Will Vee-Validate work in a Nuxt 3 setup script?
Yes. Install vee-validate and yup (or zod), then use the useForm() and useField() composables inside <script setup>. They're fully compatible with Nuxt 3 and SSR. The schema-based validation pattern means you write one yup schema and Vee-Validate handles error state, dirty/touched tracking, and submission gating. For most contact forms it's overkill — three vanilla refs and an if-statement work fine. Reach for Vee-Validate when you have 8+ fields or complex conditional rules.
What goes wrong when I deploy to Cloudflare Pages?
Two things typically. First, if you're using a Nitro server route, Cloudflare workers have a 50ms CPU limit on free plan and 30s on paid — fine for splitforms relay calls, tight if you're also writing to a DB. Second, request body size: Cloudflare caps at 100MB which is fine for text but watch file uploads. With splitforms you skip both because there's no server route — your static Nuxt build posts directly to splitforms.com. Deploy works on Pages, Vercel, Netlify, and any static host.

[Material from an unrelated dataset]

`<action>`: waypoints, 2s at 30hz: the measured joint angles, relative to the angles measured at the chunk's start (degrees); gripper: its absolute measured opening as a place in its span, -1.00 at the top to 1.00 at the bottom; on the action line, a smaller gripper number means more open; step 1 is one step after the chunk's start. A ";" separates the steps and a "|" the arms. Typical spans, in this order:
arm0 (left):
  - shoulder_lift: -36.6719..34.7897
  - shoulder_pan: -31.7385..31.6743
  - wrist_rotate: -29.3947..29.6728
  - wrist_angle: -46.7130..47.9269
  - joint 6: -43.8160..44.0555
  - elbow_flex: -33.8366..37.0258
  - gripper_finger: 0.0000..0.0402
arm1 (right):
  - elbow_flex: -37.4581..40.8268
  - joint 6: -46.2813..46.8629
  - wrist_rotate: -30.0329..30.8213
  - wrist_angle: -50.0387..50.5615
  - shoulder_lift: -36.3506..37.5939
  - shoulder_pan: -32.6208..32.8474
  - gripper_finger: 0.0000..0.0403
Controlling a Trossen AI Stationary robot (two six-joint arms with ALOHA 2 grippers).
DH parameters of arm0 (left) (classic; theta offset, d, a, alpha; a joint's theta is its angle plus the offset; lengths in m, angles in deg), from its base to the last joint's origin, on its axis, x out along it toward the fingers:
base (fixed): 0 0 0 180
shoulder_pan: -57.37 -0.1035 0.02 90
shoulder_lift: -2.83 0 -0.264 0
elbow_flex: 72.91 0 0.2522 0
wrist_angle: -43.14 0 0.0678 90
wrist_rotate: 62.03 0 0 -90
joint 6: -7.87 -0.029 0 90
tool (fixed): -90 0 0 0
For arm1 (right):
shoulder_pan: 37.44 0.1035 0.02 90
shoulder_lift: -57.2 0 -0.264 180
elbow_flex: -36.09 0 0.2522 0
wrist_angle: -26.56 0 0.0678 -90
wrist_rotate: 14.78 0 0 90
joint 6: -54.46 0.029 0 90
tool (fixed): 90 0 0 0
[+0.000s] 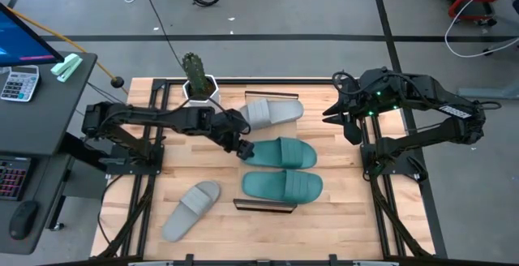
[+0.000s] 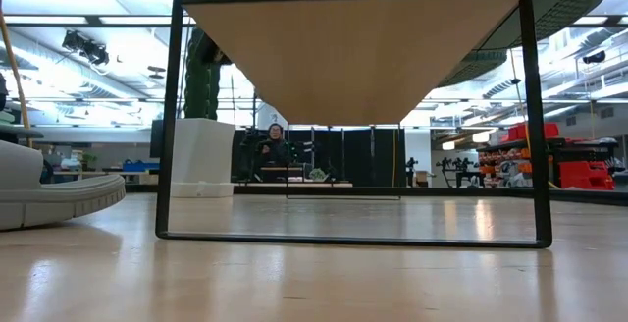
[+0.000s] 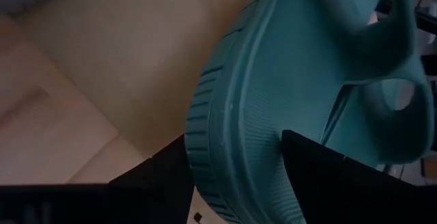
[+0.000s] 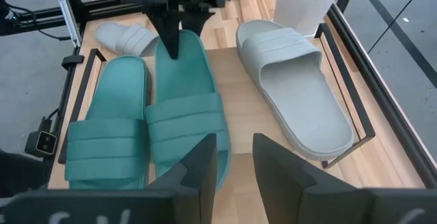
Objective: Pick and place slides into the shelf
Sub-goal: Put the blue slipper on the shelf
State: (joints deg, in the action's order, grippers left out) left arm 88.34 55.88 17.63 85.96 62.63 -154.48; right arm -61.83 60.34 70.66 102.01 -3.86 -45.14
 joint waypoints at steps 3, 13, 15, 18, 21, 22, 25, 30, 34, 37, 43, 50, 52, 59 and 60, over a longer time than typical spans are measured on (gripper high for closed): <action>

Do I still need CSRF tokens?
No, and this confuses a lot of people coming from Laravel or Rails. CSRF tokens protect session-authenticated endpoints from cross-site form submissions that ride on the user's cookie. splitforms' /api/submit isn't session-authenticated — it's authenticated by the access_key in the request body. There's no cookie to ride. The threat model is spam (handled by honeypot + AI classification) and abuse (handled by Allowed Domains + rate limits), not CSRF.
How do I show a success message without a page reload?
Bind a reactive ref like submitted = ref(false), set it to true after the await $fetch(...) resolves, and use v-if='submitted' to swap the form for a thank-you block. If you want a redirect instead, use Nuxt's navigateTo('/thanks') from the same handler. Avoid hard form action submissions in Nuxt — they break SPA navigation and lose your reactive state. The fetch + ref pattern is the idiomatic Nuxt 3 approach.